"Valuations for growth stocks are very stretched, driven by the Mag 7. The market's saying it's a foregone conclusion they'll grow earnings like crazy. But to beat the market, they'd need to grow earnings even faster than those lofty expectations."
"The companies making money from AI are the ones selling the tools. They're now lending to their own customers so that those customers can keep buying their stuff. And their customers are having a hard time monetizing that equipment."
"shareholders in U.S. big caps will make one-fifth the returns over the next 10 years they pocketed since 2016, and those meager gains will barely edge the CPI."
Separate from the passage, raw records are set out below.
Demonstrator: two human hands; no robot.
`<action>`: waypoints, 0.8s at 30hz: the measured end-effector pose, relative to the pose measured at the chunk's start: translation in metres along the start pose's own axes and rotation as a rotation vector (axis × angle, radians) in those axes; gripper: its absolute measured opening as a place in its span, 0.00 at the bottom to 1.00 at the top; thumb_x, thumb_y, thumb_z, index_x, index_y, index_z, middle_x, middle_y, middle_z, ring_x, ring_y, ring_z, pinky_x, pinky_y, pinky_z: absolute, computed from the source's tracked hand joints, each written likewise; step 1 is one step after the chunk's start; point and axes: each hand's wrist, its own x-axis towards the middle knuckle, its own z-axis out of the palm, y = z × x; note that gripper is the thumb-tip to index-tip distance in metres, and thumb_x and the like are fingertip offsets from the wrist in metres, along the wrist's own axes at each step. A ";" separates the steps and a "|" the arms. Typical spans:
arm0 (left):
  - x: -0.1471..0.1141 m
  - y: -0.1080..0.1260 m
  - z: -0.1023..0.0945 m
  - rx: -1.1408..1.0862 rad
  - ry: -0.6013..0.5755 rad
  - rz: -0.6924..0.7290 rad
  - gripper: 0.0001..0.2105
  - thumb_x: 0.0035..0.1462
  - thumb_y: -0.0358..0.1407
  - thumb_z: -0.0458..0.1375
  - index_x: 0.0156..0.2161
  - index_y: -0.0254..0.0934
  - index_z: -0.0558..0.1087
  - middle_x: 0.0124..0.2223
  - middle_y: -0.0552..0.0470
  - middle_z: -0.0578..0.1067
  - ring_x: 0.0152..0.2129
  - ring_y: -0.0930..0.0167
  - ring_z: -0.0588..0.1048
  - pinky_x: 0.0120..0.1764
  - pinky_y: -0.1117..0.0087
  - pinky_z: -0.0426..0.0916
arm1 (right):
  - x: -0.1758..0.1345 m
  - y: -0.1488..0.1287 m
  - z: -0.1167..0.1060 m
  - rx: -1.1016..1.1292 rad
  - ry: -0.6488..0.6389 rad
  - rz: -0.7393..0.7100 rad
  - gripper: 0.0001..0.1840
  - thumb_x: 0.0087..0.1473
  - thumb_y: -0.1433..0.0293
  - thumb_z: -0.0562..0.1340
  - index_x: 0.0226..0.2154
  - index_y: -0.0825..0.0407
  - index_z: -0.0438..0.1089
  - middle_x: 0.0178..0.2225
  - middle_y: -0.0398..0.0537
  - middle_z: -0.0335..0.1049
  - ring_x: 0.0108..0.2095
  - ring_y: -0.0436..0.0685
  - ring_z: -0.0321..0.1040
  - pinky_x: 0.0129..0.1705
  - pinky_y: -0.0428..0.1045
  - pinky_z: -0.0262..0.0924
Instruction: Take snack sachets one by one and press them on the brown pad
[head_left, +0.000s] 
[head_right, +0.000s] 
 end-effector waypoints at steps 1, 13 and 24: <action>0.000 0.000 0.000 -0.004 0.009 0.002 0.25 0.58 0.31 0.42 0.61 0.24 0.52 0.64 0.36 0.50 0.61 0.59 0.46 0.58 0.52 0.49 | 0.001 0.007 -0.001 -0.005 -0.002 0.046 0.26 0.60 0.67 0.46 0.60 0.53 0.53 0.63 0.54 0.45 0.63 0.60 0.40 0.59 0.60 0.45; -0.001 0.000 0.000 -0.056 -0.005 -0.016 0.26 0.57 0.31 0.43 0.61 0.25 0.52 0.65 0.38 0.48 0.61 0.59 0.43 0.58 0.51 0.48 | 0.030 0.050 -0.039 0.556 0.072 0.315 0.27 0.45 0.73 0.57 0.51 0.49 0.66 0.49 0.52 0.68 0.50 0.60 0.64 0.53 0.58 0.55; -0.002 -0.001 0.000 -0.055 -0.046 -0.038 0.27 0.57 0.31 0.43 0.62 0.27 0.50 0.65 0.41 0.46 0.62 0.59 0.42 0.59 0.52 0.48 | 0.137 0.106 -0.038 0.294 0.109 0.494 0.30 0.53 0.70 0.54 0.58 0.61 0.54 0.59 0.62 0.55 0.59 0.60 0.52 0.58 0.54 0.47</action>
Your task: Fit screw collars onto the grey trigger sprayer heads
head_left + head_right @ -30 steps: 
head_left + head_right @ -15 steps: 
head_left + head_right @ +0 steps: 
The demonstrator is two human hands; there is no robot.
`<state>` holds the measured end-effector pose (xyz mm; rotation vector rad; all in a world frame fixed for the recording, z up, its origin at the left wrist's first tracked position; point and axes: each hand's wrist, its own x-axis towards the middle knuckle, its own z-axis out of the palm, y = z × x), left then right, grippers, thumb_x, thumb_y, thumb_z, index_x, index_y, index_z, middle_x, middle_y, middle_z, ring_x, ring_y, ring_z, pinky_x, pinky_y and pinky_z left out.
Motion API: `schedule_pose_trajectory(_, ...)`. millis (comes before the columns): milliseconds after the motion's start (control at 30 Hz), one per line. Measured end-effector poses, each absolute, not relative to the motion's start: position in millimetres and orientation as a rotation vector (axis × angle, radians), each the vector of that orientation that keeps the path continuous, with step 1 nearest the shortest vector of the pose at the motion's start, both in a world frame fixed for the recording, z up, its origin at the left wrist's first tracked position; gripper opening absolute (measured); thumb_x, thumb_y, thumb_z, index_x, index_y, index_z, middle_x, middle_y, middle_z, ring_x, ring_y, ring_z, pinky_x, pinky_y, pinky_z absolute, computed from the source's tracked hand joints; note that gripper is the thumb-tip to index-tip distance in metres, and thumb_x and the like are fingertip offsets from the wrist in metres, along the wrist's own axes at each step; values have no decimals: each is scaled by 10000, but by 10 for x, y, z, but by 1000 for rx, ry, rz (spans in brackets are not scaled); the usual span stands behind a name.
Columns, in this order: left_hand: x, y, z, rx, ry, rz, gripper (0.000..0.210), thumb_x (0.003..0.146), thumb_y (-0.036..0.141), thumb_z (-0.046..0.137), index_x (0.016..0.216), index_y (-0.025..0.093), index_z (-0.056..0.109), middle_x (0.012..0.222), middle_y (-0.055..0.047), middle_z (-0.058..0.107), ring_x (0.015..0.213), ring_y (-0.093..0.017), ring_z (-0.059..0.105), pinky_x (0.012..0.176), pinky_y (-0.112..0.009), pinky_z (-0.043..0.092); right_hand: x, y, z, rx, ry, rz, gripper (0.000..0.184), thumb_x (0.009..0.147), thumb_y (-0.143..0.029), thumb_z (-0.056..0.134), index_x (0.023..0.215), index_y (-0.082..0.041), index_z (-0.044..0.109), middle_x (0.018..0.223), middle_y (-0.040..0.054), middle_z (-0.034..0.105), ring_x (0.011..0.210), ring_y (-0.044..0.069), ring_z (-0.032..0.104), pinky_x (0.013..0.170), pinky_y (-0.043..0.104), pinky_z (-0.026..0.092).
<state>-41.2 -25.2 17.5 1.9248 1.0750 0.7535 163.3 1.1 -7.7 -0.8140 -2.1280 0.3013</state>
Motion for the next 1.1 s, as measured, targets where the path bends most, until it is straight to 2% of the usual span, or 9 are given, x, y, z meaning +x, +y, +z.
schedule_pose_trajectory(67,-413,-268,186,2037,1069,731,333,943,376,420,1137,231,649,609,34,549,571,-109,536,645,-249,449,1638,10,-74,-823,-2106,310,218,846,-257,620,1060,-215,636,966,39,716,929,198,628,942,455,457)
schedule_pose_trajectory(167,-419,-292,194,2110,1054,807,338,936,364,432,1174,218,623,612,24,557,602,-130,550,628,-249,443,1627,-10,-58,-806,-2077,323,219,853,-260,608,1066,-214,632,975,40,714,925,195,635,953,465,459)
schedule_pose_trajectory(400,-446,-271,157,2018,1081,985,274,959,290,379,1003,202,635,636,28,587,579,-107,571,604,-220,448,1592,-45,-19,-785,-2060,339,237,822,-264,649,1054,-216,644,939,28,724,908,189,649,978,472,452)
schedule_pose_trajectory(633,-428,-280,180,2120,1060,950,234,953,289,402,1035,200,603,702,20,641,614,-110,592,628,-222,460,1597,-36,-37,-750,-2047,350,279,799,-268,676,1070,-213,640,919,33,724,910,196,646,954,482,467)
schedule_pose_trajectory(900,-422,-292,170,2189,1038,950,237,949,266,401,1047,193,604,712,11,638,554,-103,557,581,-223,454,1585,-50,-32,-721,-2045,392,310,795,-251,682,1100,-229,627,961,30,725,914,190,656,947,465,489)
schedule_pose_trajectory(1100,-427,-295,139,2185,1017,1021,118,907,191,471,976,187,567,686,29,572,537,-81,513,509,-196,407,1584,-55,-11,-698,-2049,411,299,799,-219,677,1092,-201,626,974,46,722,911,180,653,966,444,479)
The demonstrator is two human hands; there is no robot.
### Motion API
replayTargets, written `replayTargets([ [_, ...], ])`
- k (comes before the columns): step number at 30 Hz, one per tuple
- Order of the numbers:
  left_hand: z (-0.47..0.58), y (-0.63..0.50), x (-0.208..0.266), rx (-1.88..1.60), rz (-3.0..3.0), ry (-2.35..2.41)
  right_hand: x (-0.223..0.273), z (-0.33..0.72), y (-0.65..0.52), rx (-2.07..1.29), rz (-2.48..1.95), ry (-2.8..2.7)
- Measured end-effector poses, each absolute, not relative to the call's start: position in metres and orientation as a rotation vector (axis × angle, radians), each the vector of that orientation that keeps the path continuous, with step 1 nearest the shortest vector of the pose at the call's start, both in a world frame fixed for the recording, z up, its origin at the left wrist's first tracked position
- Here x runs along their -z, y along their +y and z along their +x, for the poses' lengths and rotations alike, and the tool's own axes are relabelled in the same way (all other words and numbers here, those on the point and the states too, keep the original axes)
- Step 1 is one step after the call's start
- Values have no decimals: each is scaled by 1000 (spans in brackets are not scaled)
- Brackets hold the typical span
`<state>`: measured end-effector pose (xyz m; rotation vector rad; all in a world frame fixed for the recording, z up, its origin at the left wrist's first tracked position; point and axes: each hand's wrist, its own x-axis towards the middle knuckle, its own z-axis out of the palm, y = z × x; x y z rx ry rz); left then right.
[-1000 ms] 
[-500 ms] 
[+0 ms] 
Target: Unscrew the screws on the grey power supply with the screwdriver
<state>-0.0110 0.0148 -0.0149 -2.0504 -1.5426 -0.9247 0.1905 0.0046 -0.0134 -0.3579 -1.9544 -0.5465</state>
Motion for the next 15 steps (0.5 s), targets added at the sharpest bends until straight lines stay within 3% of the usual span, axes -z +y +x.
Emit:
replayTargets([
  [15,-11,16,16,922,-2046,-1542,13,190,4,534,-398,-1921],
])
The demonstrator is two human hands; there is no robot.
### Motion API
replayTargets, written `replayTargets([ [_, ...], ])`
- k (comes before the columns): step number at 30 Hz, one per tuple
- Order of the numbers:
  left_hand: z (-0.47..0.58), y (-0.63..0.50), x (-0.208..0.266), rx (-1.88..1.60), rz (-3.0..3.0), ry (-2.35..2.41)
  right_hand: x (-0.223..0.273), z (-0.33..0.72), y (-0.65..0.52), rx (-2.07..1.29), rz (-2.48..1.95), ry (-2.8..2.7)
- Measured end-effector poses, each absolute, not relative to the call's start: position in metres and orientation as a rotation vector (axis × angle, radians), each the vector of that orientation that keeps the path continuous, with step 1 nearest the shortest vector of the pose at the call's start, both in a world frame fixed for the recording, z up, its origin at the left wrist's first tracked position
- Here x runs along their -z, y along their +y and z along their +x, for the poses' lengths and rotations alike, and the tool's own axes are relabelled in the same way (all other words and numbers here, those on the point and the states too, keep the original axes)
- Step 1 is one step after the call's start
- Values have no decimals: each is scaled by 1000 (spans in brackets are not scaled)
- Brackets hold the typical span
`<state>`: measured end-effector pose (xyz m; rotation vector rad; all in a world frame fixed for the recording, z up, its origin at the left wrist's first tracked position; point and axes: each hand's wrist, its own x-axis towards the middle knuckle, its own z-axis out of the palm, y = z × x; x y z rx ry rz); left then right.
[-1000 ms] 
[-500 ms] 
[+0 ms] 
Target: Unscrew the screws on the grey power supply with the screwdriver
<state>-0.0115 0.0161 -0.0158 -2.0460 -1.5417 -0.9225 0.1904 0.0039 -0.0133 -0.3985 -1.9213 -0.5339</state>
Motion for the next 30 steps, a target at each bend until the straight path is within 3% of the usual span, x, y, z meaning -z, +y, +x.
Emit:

Rob Arnott, founder of Research Affiliates, forecasts dismal market prospects for U.S. large-cap investors, predicting returns one-fifth of 2016-present levels over the next decade, barely exceeding inflation. Tech stocks face particular headwinds, with growth stocks projected to deliver only 1.4% annual returns versus 4% for value stocks. Arnott attributes this to the Magnificent 7's enormous valuations and earnings already so large that future growth appears impossible. He emphasizes that growth stocks must exceed already-lofty market expectations to outperform. Additionally, Arnott expresses skepticism about AI investment premiums, noting that tool-selling companies are lending to customers struggling to monetize AI equipment, creating unsustainable business dynamics.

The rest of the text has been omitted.